Background Alzheimer’s disease (AD) is an incurable neurodegenerative disorder and a major cause of dementia. Some of the hallmarks of AD include presence of amyloid plaques in brain parenchyma, calcium dysregulation within individual neurons, and neuroinflammation. A promising therapeutic would reverse or stymie these pathophysiologies in an animal model of AD.
Methods We tested the effect of NB-02, previously known as DA-9803, a novel multimodal therapeutic, on amyloid deposition, neuronal calcium regulation and neuroinflammation in 8-10 month old APP mice, an animal model of AD.

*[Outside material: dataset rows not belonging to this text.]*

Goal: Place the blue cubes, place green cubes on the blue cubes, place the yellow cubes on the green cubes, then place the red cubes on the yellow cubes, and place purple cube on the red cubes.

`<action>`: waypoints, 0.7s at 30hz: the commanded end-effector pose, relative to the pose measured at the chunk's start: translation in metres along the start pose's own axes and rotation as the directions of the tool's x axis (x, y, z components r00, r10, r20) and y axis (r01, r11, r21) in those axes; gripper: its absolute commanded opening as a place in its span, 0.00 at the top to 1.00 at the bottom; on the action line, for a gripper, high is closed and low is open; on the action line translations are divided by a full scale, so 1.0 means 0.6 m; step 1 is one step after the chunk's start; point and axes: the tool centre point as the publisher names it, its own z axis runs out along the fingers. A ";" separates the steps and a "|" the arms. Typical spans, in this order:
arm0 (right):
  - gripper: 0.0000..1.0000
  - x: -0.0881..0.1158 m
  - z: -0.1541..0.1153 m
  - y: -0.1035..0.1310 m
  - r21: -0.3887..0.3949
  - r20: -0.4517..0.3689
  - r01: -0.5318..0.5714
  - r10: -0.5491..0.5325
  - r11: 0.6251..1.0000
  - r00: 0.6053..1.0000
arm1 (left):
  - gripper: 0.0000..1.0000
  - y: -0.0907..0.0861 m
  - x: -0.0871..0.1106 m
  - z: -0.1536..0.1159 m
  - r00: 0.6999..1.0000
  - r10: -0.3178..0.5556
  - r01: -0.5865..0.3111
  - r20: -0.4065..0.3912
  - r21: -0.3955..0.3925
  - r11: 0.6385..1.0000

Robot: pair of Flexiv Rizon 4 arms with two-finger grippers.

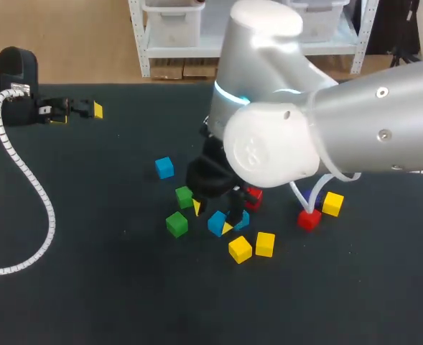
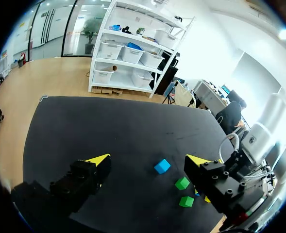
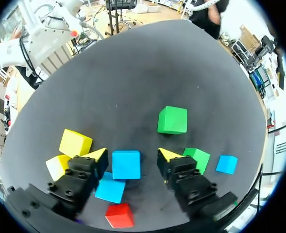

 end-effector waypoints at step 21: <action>1.00 0.023 0.001 0.009 -0.020 -0.029 -0.024 0.023 1.000 0.999 | 0.00 -0.001 0.000 0.000 1.000 -0.001 0.001 -0.001 -0.002 1.000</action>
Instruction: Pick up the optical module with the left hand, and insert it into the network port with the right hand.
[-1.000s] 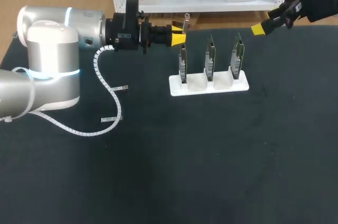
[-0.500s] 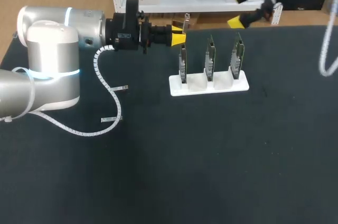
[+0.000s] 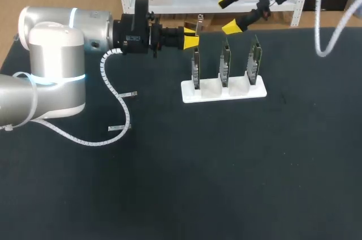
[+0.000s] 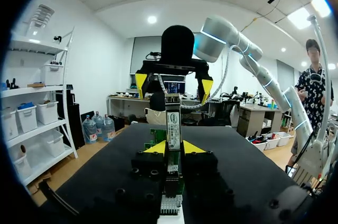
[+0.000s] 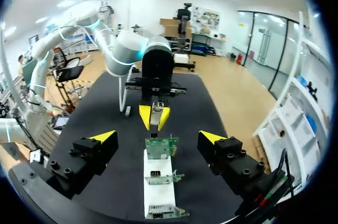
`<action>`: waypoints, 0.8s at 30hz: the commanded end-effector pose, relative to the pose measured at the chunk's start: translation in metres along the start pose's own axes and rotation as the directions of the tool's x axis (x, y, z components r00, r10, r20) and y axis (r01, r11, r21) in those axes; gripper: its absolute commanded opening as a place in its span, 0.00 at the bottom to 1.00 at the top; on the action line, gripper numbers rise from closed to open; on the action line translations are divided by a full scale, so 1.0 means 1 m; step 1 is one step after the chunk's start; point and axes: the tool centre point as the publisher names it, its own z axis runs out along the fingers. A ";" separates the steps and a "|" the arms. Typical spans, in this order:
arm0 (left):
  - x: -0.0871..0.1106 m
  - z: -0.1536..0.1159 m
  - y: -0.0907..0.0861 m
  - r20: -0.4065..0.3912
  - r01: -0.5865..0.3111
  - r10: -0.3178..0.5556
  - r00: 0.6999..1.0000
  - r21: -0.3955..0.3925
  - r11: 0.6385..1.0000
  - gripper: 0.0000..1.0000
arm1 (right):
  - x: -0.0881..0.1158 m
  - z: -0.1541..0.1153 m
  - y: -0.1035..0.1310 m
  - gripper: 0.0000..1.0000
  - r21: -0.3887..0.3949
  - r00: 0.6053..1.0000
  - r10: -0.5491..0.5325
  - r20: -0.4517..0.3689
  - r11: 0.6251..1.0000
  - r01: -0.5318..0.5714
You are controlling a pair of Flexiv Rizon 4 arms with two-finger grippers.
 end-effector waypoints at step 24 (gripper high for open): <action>0.001 0.000 0.001 0.001 -0.001 0.001 1.000 0.001 1.000 0.00 | -0.017 0.020 0.017 1.00 -0.148 0.996 0.033 0.089 0.989 -0.019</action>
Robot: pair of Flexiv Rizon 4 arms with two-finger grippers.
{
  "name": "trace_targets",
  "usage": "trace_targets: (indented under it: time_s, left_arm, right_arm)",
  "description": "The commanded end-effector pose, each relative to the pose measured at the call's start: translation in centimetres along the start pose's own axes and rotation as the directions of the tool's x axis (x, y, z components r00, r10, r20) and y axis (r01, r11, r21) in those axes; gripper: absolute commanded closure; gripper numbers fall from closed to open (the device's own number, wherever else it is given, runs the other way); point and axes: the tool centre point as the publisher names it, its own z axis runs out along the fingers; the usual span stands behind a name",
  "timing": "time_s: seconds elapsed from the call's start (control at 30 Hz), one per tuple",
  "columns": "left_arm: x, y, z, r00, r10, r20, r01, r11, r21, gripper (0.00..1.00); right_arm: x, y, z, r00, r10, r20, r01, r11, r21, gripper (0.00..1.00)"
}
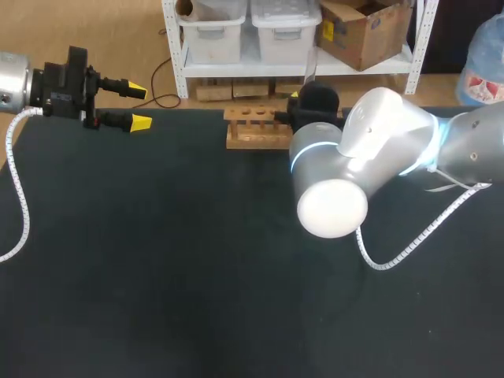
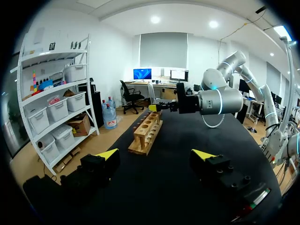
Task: Grasp the test tube, adjust it, and insert it.
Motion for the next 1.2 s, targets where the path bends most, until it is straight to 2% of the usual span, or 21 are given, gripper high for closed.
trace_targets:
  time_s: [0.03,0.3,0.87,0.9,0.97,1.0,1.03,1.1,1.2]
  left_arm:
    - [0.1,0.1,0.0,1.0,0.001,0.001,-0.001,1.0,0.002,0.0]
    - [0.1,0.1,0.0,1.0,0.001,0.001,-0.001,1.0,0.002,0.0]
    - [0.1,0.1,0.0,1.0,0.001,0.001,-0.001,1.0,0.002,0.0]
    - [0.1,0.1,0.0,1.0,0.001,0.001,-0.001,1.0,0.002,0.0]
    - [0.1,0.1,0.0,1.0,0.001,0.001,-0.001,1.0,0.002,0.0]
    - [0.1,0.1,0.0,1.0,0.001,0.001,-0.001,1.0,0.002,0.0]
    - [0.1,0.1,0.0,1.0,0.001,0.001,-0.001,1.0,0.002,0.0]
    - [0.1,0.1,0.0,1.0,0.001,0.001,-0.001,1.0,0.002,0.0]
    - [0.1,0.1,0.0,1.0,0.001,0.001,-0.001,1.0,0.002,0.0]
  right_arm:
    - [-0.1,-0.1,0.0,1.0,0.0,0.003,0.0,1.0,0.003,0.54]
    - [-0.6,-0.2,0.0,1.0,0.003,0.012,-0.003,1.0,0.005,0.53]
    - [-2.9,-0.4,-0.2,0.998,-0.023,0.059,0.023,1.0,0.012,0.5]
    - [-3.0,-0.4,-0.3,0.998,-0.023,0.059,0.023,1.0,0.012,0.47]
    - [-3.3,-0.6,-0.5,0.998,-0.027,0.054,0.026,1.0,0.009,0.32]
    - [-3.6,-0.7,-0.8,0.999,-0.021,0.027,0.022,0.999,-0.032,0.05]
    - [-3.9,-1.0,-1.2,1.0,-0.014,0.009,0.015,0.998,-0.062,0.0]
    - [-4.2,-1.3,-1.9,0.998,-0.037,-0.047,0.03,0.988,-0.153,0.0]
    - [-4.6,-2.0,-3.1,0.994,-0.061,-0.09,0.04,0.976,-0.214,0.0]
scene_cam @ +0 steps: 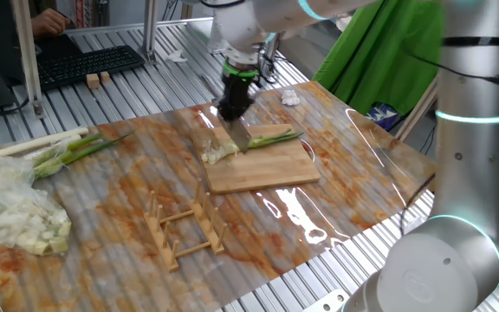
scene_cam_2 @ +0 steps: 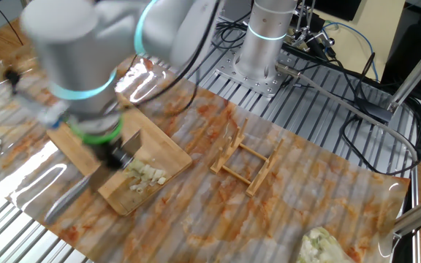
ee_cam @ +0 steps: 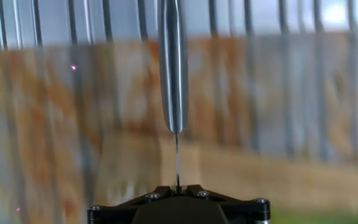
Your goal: Chop the scallions
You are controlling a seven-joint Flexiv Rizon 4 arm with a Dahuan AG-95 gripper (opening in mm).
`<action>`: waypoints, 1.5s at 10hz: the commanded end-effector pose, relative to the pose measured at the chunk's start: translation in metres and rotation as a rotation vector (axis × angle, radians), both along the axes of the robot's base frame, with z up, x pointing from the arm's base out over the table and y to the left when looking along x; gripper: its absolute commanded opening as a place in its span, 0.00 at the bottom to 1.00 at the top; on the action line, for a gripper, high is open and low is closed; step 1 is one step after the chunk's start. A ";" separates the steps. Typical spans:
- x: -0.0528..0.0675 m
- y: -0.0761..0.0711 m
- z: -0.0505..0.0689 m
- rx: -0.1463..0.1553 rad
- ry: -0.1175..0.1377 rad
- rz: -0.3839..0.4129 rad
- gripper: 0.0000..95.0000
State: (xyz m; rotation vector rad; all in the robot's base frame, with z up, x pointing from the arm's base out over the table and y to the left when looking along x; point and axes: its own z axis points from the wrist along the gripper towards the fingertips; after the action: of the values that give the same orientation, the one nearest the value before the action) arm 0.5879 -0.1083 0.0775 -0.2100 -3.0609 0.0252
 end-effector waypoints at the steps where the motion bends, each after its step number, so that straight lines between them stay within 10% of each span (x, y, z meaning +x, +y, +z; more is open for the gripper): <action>1: -0.015 0.001 0.009 -0.002 0.029 -0.039 0.00; 9: -0.013 -0.014 0.021 0.002 0.029 0.005 0.00; 15: -0.012 -0.016 -0.007 0.011 0.030 0.017 0.00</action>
State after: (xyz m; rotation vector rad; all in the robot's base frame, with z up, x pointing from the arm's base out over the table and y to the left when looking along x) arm 0.5733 -0.1235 0.0674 -0.1803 -3.0328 0.0130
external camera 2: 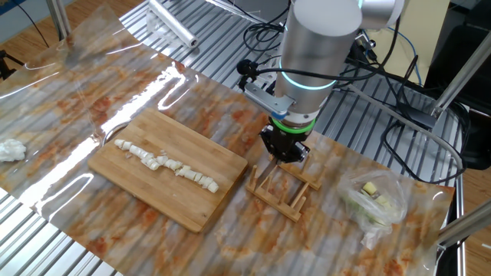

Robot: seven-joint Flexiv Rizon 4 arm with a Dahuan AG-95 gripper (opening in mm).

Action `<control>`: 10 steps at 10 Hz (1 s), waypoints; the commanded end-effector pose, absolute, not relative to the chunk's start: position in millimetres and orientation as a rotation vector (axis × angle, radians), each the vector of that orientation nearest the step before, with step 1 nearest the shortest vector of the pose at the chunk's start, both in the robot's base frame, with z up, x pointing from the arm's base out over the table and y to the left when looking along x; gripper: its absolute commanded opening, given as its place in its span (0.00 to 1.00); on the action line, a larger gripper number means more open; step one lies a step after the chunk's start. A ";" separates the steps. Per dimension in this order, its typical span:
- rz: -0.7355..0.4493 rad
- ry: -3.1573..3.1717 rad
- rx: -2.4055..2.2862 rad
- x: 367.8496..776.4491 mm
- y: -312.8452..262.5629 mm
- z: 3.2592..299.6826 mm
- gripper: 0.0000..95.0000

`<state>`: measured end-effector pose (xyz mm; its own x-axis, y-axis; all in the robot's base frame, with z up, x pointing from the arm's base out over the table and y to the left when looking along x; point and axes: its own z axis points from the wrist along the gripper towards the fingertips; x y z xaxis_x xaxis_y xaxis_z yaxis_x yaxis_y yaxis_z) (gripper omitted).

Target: Chop the scallions

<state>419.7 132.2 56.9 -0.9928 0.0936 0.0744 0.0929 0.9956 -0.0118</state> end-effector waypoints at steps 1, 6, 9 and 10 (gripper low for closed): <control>0.010 -3.065 -0.141 422.0 129.6 52.8 0.00; 0.006 -3.067 -0.152 422.2 128.0 47.0 0.00; 0.006 -3.072 -0.153 420.4 127.9 43.6 0.00; 0.006 -3.072 -0.152 420.2 127.9 43.1 0.00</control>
<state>419.0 127.6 41.5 -0.9929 0.0992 0.0650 0.0989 0.9951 -0.0078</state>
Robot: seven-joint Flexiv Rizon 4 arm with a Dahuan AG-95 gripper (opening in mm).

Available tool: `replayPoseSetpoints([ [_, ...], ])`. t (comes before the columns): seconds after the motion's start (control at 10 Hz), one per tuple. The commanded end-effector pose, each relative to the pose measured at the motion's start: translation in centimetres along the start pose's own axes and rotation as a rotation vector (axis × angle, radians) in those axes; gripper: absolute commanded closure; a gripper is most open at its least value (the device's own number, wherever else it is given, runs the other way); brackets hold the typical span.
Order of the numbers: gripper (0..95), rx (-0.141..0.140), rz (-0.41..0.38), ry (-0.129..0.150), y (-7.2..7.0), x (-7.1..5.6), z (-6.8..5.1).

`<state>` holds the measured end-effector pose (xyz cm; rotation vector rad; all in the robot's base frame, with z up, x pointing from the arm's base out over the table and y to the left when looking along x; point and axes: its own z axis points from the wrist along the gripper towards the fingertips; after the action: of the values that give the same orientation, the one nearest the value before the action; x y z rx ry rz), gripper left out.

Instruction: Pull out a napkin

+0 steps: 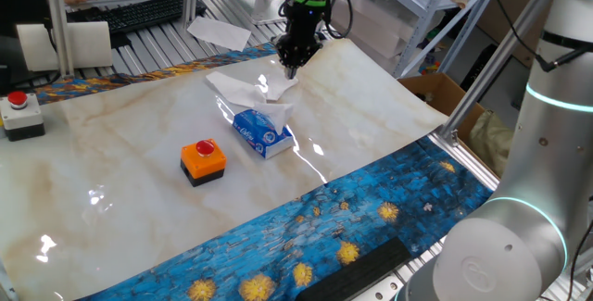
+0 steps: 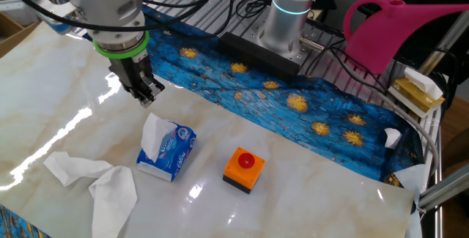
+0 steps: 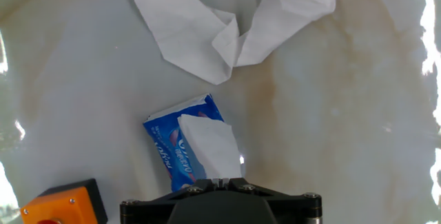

Results In vivo multiphoton microscopy revealed that 2 month-long administration of NB-02 halted amyloid plaque deposition and cleared amyloid in the cortex. Post-mortem analysis verified NB-02-dependent decrease in plaque deposition in the cortex as well as hippocampus. Furthermore, drug treatment reversed neuronal calcium elevations, thus restoring neuronal function. Finally, NB-02 transformed the morphology of astrocytes and microglia to a more phagocytic state, affecting neuroinflammation.
Conclusions NB-02 was effective at reversing AD neuropathophysiology in an animal model. Therefore, in addition to serving as a promising preventative agent, NB-02 holds potential as a treatment for AD in the clinic.